Ein Treffer ins Herz der Verwaltung
Bisher noch unbekannten Personen ist es offenbar gelungen, weitreichende Datensätze der betroffenen Senatsverwaltungen (für Stadtentwicklung, Bauen und Wohnen sowie für Mobilität, Verkehr, Klimaschutz und Umwelt) einzusehen und abzugreifen. Nach Ablauf eines Ultimatums wurden die Daten bzw. Teile davon zudem im Darknet veröffentlicht. Wer betroffen ist, dürfte in den nächsten Tagen von der Berliner Verwaltung informiert werden oder im besten Fall bereits informiert worden sein. Denn auch hier gelten die entsprechenden datenschutzrechtlichen Meldevorgaben.
Ermittlungen dauern an
Der Umfang und das Ausmaß des Angriffs sind noch immer unklar. Nach Aussage der Senatskanzlei wurde am Wochenende ein weiteres Datenpaket im Darknet veröffentlicht, dieses Mal vor allem mit abgeschöpften Zugangsdaten. Wer proaktiv informiert bleiben möchte, sollte die regelmäßigen Pressemitteilungen der Senatskanzlei verfolgen. Für Betroffene oder potenziell Betroffene hat kürzlich auch die BlnBDI Informationen und Hinweise inklusive FAQ herausgebracht. In diesen empfiehlt die Behörde folgende Maßnahmen:
- Passwörter ändern, insbesondere bei Verwaltungs-/Online-Diensten
- Prüfung von Konto- und Kreditkartenbewegungen
- Wachsamkeit gegenüber Phishingversuchen, z. B. durch Betrugs-E-Mails (Fischen nach Passwörtern oder sonstigen persönlichen Informationen)
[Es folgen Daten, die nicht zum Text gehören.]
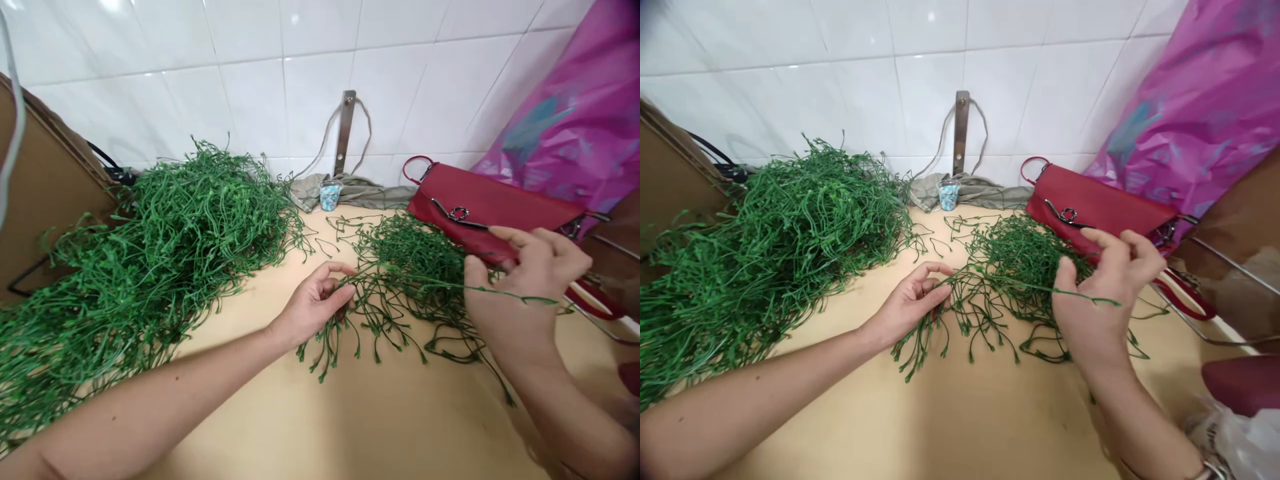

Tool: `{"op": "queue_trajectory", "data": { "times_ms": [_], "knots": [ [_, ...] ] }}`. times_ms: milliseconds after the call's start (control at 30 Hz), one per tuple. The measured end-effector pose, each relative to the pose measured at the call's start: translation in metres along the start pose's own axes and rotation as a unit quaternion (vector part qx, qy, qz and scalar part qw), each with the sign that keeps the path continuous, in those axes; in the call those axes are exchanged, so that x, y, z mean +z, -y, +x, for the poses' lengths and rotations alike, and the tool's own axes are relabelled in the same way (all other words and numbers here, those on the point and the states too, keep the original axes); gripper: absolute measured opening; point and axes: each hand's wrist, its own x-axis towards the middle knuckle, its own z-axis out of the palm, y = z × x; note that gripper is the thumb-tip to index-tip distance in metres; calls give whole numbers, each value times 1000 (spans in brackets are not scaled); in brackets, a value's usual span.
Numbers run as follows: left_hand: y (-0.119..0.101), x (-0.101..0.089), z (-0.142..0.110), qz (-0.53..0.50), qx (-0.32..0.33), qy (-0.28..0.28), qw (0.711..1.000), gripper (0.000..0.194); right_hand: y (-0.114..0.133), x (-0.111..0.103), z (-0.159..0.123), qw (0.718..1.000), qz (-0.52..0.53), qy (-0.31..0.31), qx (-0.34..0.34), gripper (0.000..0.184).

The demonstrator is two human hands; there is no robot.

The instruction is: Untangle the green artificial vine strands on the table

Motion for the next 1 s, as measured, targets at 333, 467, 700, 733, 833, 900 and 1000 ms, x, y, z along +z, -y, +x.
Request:
{"op": "queue_trajectory", "data": {
  "times_ms": [333, 467, 700, 733, 833, 900, 1000],
  "knots": [
    [-1, 0, 1, 3, -13, 5, 1000, 48, 59, 21, -20, 943, 178, 277, 54, 25],
    [2, 1, 1, 37, 21, -18, 999, 37, 70, 20, -21, 888, 280, 329, 160, 33],
    [5, -3, 0, 118, 106, -68, 985, 17, 78, 18, -27, 859, 300, 329, 253, 31],
    [4, -3, -1, 123, 120, -73, 982, 15, 81, 16, -27, 874, 273, 324, 237, 29],
    [0, 0, -4, 114, 112, -62, 985, 16, 87, 11, -27, 924, 180, 294, 164, 23],
    [-2, 4, -6, 101, 86, -45, 990, 19, 88, 10, -27, 944, 131, 276, 125, 18],
    [-5, 9, -11, 78, 60, -28, 995, 25, 81, 13, -24, 952, 92, 271, 108, 12]
  ]
}}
- keine Links öffnen aus ungewöhnlichen Nachrichten, Nachrichten mit ungewöhnlich zusammengesetzten E-Mail-Adressen (bspw. Bank@34ölkj.de) oder Nachrichten von bisher unbekannten Absendern
- keine Zahlungen an Erpresser leisten, sondern Kontakt mit der Polizei aufnehmen
- Dokumentation von verdächtigen Vorfällen
- bei Missbrauch von z. B. EC-/Kreditkarten, Handynummern: Sperr-Notruf 116 116 wählen und Anzeige erstatten
Verdächtige Aktivitäten, gerade mit Bezug zu Betrugsdelikten oder Identitätsmissbrauch, sollten ohne Zögern an die Strafverfolgungsbehörden gemeldet werden, z. B. über die Internetwache der Polizei Berlin. Zudem steht es jeder Person frei, sich auch an die BlnBDI zu wenden (Artt. 57, 77 DSGVO). Betroffene Beschäftigte können sich überdies an die von den betroffenen Senatsverwaltungen eingerichtete Ansprechstelle wenden. Ob weitere Maßnahmen, wie bspw. Schadenersatzansprüche, zu empfehlen sind, wird sich zeigen und vor allem vom jeweiligen Einzelfall abhängen.
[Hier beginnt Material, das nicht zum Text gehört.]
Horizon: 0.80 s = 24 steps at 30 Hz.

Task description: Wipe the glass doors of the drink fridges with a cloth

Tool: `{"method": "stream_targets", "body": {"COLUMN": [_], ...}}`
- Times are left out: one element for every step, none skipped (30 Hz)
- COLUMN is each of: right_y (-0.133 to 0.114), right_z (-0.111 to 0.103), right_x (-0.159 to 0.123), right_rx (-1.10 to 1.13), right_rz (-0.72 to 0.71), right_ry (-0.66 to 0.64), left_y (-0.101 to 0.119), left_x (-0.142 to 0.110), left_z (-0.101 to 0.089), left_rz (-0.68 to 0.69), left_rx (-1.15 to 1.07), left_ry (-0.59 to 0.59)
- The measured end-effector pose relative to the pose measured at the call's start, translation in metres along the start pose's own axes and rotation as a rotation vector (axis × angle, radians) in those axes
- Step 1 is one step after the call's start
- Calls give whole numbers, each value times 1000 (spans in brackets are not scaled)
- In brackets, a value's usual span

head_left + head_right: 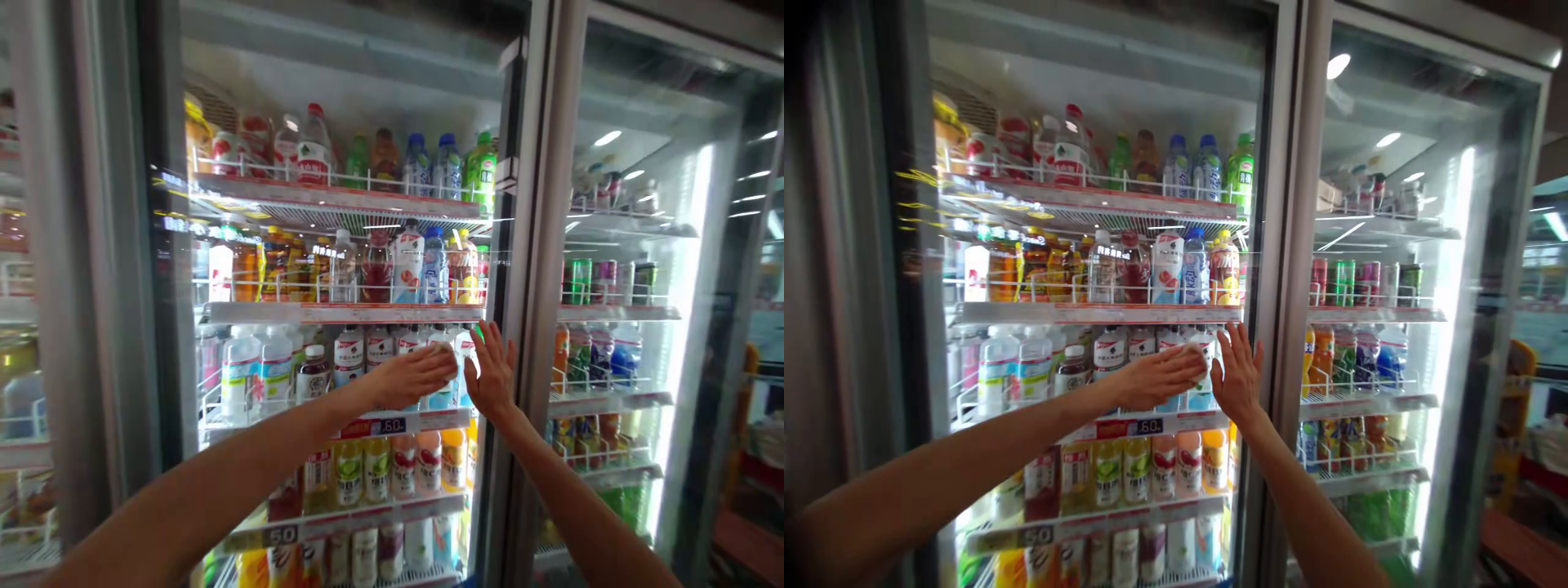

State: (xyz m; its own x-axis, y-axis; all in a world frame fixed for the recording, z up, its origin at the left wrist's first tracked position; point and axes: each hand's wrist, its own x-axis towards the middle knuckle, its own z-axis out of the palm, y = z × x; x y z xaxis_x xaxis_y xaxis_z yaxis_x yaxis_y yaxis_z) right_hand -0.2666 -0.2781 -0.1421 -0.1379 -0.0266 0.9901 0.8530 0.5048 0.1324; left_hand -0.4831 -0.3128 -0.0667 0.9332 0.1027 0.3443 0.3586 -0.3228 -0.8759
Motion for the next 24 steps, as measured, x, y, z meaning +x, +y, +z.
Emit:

Prüfen Sie auch Ihre Systeme!
Schon jetzt steht fest, dass 2026 kein gutes Jahr für den Datenschutz in Berlin ist. Der Vorfall zeigt erneut, wie schnell nicht greifende Sicherheitsmaßnahmen zu weitreichenden Konsequenzen führen können. Hackerangriffe wie dieser sollten aber auch von Unbeteiligten sehr ernst genommen werden. Planen Sie Ihre eigenen Audits, Überprüfungen und System-Updates deshalb lieber früher als später. Ihre Kunden, Geschäftspartner und Beschäftigten werden es Ihnen danken.